▸ What needs to be done: Please give, word for word, the line containing "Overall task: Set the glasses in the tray" and every line that comes after it in the data below.

== Data for this task

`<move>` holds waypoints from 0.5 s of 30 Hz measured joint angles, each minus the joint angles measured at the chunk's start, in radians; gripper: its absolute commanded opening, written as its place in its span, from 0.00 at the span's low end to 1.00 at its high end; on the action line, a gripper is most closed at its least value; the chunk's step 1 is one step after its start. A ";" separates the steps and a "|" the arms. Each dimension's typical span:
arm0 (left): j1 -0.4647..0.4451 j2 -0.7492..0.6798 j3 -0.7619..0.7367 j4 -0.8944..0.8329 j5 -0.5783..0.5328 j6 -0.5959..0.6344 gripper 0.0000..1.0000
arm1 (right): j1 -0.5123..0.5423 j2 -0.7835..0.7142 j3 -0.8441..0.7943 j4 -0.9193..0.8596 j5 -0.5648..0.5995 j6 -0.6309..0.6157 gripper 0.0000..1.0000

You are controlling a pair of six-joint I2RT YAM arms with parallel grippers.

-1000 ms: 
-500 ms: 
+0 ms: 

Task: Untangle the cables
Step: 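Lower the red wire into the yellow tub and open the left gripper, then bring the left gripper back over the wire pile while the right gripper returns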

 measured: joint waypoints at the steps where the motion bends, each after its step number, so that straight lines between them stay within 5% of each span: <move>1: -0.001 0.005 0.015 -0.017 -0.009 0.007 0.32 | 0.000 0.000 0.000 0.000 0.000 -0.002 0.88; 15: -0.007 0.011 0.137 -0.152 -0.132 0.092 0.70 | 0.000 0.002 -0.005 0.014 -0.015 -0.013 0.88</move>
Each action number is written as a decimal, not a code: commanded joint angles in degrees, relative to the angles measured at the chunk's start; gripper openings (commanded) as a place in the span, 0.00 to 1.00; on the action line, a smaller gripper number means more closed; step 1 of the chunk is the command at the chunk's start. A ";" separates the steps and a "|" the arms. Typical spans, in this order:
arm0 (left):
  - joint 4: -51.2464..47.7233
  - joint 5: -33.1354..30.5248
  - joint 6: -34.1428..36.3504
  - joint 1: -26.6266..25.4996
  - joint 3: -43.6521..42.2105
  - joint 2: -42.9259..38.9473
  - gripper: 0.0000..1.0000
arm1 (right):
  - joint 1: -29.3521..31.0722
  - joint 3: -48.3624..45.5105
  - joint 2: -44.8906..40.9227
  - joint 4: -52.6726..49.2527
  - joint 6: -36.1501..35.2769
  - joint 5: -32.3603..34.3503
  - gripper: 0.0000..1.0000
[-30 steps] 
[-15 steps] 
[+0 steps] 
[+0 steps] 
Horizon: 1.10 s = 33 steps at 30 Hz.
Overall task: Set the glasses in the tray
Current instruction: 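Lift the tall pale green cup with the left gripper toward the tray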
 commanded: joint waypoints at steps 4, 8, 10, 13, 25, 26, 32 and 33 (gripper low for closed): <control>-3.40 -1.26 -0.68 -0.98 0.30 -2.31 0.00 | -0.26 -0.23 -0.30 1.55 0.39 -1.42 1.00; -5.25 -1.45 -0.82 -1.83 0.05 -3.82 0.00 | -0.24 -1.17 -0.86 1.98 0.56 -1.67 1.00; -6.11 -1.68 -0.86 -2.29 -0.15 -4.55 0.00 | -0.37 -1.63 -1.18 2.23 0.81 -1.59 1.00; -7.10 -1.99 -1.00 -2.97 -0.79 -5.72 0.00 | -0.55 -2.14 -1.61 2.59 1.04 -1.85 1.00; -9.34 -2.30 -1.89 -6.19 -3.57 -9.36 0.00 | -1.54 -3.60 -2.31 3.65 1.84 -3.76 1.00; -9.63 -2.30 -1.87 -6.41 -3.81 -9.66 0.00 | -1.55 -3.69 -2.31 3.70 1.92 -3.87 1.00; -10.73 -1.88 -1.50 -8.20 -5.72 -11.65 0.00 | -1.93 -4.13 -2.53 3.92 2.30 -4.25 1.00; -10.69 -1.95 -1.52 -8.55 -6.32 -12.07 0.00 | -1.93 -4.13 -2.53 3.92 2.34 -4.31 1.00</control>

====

▸ Response box:
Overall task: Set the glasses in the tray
Current instruction: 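Lift the tall pale green cup with the left gripper toward the tray
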 commanded: joint waypoints at steps 4, 8, 10, 13, 25, 26, 32 and 33 (gripper low for closed): <control>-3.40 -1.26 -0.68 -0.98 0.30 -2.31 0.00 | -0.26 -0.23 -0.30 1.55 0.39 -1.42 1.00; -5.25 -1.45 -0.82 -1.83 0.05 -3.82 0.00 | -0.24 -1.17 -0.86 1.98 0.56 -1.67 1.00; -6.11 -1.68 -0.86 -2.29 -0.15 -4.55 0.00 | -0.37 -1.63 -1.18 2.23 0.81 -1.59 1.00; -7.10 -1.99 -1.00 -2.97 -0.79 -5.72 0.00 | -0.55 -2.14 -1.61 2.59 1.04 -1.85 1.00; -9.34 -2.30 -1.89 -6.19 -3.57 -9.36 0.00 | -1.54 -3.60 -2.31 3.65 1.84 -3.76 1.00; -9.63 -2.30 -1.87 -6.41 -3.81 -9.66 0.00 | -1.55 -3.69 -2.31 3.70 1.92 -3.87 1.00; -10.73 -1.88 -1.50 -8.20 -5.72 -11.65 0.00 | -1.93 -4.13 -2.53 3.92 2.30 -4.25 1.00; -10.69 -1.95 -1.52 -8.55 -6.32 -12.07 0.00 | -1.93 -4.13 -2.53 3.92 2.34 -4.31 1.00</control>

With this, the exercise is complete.